Some bilateral and plurilateral arrangements create stricter standards for intellectual property protection and tougher enforcement penalties for intellectual property infringement than existing Trade-Related Aspects on Intellectual Property measures. Hence, they support the goals of global trade governance, if not its primary multilateral institution. 
In finance, a key development is the emergence of ‘cooperative decentralization’ as a form of fragmentation, resulting from the 2008–2009 financial crisis. These regional and plurilateral financial arrangements worked with the International Monetary Fund. Opinion is divided on the benefits and costs of this form, with critics skeptical of their ability effectively contain crises while others see them as durable and positive forces in global financial regulation.

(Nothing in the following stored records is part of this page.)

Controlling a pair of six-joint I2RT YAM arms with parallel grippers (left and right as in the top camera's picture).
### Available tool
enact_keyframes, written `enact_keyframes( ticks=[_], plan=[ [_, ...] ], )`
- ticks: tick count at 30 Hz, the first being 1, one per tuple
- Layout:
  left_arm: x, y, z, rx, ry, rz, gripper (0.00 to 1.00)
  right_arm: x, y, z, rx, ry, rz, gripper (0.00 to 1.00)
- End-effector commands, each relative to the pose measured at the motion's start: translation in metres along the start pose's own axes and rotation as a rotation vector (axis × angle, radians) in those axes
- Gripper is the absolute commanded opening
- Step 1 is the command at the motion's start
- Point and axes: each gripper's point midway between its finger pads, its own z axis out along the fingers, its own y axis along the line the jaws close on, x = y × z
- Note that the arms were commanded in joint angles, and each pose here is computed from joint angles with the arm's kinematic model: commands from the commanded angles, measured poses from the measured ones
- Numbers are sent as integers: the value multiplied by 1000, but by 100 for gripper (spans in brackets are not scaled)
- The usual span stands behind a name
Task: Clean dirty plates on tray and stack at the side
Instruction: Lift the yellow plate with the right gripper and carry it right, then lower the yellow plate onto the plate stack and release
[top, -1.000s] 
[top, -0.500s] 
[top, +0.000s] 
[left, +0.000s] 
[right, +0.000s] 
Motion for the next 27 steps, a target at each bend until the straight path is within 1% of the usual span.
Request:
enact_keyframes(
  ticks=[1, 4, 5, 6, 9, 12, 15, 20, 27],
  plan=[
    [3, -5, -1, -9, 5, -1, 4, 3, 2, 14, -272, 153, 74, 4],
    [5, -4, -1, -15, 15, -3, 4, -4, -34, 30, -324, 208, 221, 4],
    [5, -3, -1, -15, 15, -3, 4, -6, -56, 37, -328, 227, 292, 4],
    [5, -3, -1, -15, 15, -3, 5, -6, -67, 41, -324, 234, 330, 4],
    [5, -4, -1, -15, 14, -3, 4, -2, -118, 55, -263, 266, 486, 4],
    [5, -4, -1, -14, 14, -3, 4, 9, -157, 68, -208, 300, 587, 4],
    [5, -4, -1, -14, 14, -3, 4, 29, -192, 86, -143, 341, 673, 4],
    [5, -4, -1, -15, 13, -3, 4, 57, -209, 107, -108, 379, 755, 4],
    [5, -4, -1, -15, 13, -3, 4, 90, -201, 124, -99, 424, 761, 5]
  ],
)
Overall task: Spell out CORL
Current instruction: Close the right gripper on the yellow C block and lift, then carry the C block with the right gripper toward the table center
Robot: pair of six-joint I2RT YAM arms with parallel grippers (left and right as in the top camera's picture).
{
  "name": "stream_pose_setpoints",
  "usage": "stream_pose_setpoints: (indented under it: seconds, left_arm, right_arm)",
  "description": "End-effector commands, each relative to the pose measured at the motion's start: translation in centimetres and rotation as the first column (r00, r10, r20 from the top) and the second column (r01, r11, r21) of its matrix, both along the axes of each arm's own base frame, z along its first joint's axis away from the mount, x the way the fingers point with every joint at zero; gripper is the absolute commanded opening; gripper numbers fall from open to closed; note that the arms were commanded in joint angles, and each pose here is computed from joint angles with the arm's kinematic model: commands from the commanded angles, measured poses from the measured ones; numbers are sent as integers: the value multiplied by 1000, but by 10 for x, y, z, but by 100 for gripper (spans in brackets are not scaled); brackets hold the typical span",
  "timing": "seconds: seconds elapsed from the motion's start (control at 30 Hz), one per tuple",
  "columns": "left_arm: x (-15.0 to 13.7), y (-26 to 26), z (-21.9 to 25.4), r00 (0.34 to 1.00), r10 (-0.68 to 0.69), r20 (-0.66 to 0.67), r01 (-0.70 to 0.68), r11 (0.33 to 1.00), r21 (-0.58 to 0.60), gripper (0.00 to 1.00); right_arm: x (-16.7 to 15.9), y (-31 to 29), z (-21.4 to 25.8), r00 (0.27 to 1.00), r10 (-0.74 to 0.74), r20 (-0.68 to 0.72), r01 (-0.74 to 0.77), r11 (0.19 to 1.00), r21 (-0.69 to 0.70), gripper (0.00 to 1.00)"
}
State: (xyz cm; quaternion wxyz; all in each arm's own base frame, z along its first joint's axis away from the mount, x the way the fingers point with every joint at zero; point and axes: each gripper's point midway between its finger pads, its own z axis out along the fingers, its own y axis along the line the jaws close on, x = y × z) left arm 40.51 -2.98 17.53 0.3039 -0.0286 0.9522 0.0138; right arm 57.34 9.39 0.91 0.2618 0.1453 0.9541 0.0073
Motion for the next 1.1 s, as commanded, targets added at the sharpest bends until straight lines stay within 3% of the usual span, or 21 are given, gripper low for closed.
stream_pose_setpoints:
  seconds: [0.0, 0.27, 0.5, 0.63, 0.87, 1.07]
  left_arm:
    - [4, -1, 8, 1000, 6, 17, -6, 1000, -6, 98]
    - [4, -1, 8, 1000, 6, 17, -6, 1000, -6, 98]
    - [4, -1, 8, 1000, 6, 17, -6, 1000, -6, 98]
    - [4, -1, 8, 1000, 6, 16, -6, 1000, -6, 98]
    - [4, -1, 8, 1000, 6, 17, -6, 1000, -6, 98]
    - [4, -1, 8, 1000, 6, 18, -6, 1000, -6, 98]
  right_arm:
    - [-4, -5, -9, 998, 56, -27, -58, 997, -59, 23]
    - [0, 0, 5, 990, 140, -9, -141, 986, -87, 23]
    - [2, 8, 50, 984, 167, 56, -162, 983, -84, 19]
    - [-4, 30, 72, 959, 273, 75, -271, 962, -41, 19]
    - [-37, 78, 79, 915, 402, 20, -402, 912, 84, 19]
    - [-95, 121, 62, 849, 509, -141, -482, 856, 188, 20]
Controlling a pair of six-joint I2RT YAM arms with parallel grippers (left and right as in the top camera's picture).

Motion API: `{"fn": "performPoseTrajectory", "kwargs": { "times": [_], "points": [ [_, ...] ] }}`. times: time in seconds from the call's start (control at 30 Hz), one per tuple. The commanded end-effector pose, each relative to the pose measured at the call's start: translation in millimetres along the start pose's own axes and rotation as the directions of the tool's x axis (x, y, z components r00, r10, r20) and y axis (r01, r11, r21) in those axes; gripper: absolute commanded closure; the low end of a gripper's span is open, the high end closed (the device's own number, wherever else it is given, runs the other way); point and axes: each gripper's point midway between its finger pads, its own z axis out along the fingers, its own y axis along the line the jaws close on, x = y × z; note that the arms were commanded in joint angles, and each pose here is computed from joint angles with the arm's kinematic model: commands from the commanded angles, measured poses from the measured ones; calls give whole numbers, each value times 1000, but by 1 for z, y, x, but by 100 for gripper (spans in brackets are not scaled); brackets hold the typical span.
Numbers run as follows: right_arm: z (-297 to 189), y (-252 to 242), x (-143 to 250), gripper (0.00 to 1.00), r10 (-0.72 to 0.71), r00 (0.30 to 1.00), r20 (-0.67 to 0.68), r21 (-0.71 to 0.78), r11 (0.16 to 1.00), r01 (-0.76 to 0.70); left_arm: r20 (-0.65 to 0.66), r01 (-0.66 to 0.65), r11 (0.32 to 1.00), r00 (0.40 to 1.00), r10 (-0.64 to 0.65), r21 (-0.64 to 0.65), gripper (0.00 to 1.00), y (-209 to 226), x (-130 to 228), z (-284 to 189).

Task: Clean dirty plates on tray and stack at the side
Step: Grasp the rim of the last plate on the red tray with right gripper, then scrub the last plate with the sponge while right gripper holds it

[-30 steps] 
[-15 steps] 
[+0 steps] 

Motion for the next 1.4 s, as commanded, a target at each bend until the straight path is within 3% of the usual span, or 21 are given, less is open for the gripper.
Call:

In climate change, the authors state, the proliferation of initiatives does not replace or weaken the UN’s role. At the same time, as academic literature has pointed out, institutions are sticky—it’s easier to modify them than to create new ones. 
Hence, as existing multilateral institutions come under pressure, they will not be displaced, but new arrangements may emerge with respect to aspects of environmental degradation such as industrial pollution and deforestation. Fragmentation can be creative, leading to innovation in problem solving.
Fifth, despite the current pessimism about global governance, the demand for multilateral action is wider than ever before—a key factor supporting the future of the UN. A good deal of recent literature on agency is concerned with the proliferation of actors, especially looking beyond the state-centric focus of the early literature to capture the role of transnational civil society and the private sector, and so forth. 
But the issue of agency goes well beyond bringing the nonstate actors in. Equally important is that the US role in creating and maintaining the global governance architecture has been more limited and less positive while the contribution of others including Europeans and the developing countries (and the weaker actors more generally) is less appreciated but more substantial and extensive than is usually captured in the academic literature and policy debate. 
This is clear in the area of human rights, Responsibility to Protect, climate change, and internet governance, the last being an understudied area where the US role has come under intense criticism after the revelations by intelligence analyst David Snowden in 2013 of massive and systematic US surveillance of the internet.
“However, these factors are not enough to keep the UN going in the long term,” ACHARYA and PLESCH write. “Critically, leaders must pay more attention to selling the benefits of multilateralism and the UN to domestic audiences. To this end, a comprehensive and nonpartisan assessment audit of the benefits of multilateralism for countries is necessary to reduce political partisanship and bias in the debate over the necessity and importance of the UN.”